TALOGA — The pitcher's mound is no longer the only bump on Taloga High School's baseball field. Some of the gopher mounds are more than ankle high.
Near third base, the cover of an old baseball is nestled among the weeds and short grass of the base path.
The bulbs on the eight light towers around the field have been cold for a few years, now that the school no longer plays the game. With a declining high school enrollment, the program ended.
Nevertheless the Taloga Panthers are, in a sense, headed to the Major League Baseball playoffs, via Jordy Mercer.
The Pittsburgh Pirates had 20 losing years. While that run ended this year for the playoff-bound Pirates, it's been a half-dozen years since the Panthers, who won few state titles in school history, have had baseball.
But Mercer, one of seven in Taloga High School's class of 2005, has played in more than 100 games this year for the Pirates and will be on the team's 25-man playoff roster as postseason play begins this week.
Although Mercer resides in Edmond in the offseason with wife, Kasey, and 1-year-old son, Maverick, Taloga, with a population of about 300, is home. It says so right there on the back of his 2013 Topps baseball card.

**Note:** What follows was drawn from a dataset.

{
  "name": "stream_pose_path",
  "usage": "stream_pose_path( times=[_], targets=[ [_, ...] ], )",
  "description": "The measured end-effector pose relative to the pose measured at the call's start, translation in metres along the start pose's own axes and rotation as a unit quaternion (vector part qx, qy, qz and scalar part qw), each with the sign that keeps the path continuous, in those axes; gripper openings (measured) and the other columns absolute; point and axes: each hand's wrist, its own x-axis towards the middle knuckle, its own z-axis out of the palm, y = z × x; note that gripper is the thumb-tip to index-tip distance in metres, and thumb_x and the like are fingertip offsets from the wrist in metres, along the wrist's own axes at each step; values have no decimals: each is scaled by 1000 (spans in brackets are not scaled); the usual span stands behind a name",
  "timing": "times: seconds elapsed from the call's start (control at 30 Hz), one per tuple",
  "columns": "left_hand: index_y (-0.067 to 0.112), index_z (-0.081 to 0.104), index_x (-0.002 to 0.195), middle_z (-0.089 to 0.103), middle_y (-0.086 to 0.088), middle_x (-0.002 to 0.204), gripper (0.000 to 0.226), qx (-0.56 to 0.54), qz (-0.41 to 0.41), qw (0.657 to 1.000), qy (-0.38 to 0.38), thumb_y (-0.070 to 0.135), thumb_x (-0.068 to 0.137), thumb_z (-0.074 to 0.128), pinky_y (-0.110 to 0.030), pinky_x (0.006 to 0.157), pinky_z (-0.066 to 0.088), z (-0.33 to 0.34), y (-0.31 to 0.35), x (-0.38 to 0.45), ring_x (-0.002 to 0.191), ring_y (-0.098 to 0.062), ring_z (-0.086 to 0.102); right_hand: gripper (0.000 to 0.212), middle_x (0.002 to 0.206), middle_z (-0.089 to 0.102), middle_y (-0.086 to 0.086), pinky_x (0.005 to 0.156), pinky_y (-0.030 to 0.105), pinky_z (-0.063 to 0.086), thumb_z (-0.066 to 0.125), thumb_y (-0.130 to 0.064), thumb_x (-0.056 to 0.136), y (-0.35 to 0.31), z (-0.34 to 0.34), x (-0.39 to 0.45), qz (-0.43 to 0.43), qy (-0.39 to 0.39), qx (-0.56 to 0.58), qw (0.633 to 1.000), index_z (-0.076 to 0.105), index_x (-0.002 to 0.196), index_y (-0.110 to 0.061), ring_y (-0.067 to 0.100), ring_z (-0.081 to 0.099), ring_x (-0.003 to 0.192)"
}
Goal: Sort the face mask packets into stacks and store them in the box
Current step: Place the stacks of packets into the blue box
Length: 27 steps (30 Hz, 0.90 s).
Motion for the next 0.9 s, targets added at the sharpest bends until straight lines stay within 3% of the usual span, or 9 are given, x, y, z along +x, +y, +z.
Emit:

Jordy's parents, Rick and Tammy, have resided in the same house in Taloga for 30 years. Out of the picture window you can see light towers at the field.
“We were down there virtually every night I was home,” Rick said. “It was his idea. He'd look at me and say, ‘Let's go, I need to hit.' I'd hit him maybe 50 to 100 ground balls and then I'd throw and he'd hit probably 50 to 100, every night.”
After the Pirates clinched a playoff berth, Jordy called his dad.
“He said, ‘You've come a long ways. It took a lot of practice,'” Jordy said. “He asked me if I'd change anything. I said, ‘No. We've come a long ways together.' I wouldn't have been here without him, that's for sure.”
Jordy's home field in the majors is PNC Park along the Allegheny River in Pittsburgh.
But as Rick said, “Jordy grew up hunting in the tree line along the South Canadian River.”
Jordy's first vehicle was a pickup, a bright yellow 1999 Chevrolet short-bed. Pickups are plentiful in this town 37 miles north of Clinton. Here, agriculture and oil and gas play big roles in the local economy.
Taloga, the county seat for Dewey County, has a convenience store, a bank, a grain elevator, a few churches and more. And the senior center isn't just for seniors. It's a popular lunch spot in the community. Plus, Taloga Public Schools this year experienced an enrollment increase in younger students.
“Everybody here in Taloga is like family,” Tammy said. “Everybody watches after each other's kids.
“We wouldn't have wanted to raise our children anywhere but in a small town.”
Pride is easily found in Taloga, Tammy said. For example, with Jordy about to turn 27 on Aug. 27 this year, a friend put a note in the Taloga Times Advocate. They urged other friends to gather in front of the Mercers' house for a birthday video. What does that say to Jordy about his hometown?
“It speaks volumes,” Jordy said. “I wouldn't expect anything less because Taloga is such a great community. When I first heard the story I thought there might be 10 or 15 people but 40 or 45 people showed up, all wearing Pirates gear and holding Pirates signs.